Mobile Fidelity Sound Lab vinyl records aren’t as analog as advertised, class action claims

A proposed class action lawsuit alleges that Mobile Fidelity Sound Lab (MoFi) has falsely advertised for more than a decade that its vinyl records are taken directly from analog master recordings and are free from any kind of digital mastering.

The 28-page case shares the fact that analog recordings, as opposed to digital recordings, are coveted for their superior sound quality and collectability. Because original recording tapes age, only a limited number of analog recordings can be produced, and because analog tapes are used to record songs in a studio, a recording cut from an original analog tape is “as close to studio recording as possible”. get,” the filing reads.

Digital recordings, on the other hand, can be reproduced endlessly, depending on the combination.

The lawsuit says that although Chicago-based Mobile Fidelity Sound Lab labels its vinyl records as “Original Master Recording” or sold as part of the “Ultradisc One Step” series, the company used direct-stream digital technology ( DSD) – a medium for mass-producing vinyl records – in its production line since at least 2011.

According to the lawsuit, vinyl records made through Mobile Fidelity Sound Lab’s DSD production process are inherently less valuable given that they are “no longer in limited supply and were not as close to studio recording.” , despite their high price.

“Had Defendant not misrepresented that the recordings were purely analog recordings, or otherwise disclosed that the recordings included digital mastering in their production line, Plaintiff and the putative band members would not have purchased the recordings or would have paid less for the recordings than they did,” the complaint pleads.

“Cutting” a recording from analog tapes is a time-consuming process and subject to the reality that analog tapes age and deteriorate over time, the suit relays. To avoid this problem, some vinyl records today are made from digital recordings, which means an original analog tape has been copied to a digital recording which is then used to press the vinyl, the case explains.

While this process saves time and money, sound quality can be negatively affected, and LPs made from digital records aren’t as collectable or as valuable as fully analog records, the lawsuit says.

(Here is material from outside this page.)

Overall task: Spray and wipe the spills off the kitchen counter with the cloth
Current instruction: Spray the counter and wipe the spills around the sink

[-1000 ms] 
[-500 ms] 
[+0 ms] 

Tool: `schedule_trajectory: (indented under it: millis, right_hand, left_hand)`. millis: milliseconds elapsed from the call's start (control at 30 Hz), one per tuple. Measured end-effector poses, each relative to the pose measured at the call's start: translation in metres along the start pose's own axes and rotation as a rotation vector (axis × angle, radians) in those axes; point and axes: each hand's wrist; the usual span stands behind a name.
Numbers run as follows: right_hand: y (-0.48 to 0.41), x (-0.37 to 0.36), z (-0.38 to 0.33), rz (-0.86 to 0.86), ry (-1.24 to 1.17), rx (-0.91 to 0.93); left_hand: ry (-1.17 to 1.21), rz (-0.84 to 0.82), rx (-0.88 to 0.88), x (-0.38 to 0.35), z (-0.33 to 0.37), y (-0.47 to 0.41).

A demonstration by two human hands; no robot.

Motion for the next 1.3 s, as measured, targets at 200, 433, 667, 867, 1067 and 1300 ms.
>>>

The DSD technology used by Mobile Fidelity Sound Lab captures audio from analog tape at a higher resolution than other formats via high-bitrate sampling, as appropriate. The DSD process, according to the lawsuit, involves the removal of two steps in the plating process of the vinyl record, which is supposed to reveal more musical detail and significantly reduce surface noise.

According to the lawsuit, the defendant record company notes on its website that it “believes that mastering systems should be neutral and transparent” and that “the essential idea is to reveal all detailed musical information about the original recording. without adding deterioration, coloration or other sonic artifacts.Reasonable consumers who view defendant’s representations understand them to mean that its recordings are derived entirely from analog recordings, with no digital mastering or DSD technology, according to the suit.

Although MoFi’s depictions were “largely true” prior to 2011, the label has used digital techniques in its remastering chain since then, the filing says, claiming MoFi’s last non-DSD recording was in 2020.

In July 2022, MoFi engineers revealed that the label used “4x DSD” in its manufacturing process, the lawsuit reports. The complaint says the company then “acted quickly to rectify its misleading advertising and disclosure of the use of digital remastering in the recordings”, and now puts its use of DSD front and center on product pages.

“These ‘corrective’ representations demonstrate that not only were MoFi’s misrepresentations and omissions knowingly made, but that MoFi failed to disclose or otherwise misrepresent material information to consumers regarding MoFi’s production process,” alleges the case.

The lawsuit is intended to cover all consumers in the United States who purchased a record from Mobile Fidelity Sound Lab before July 15, 2022.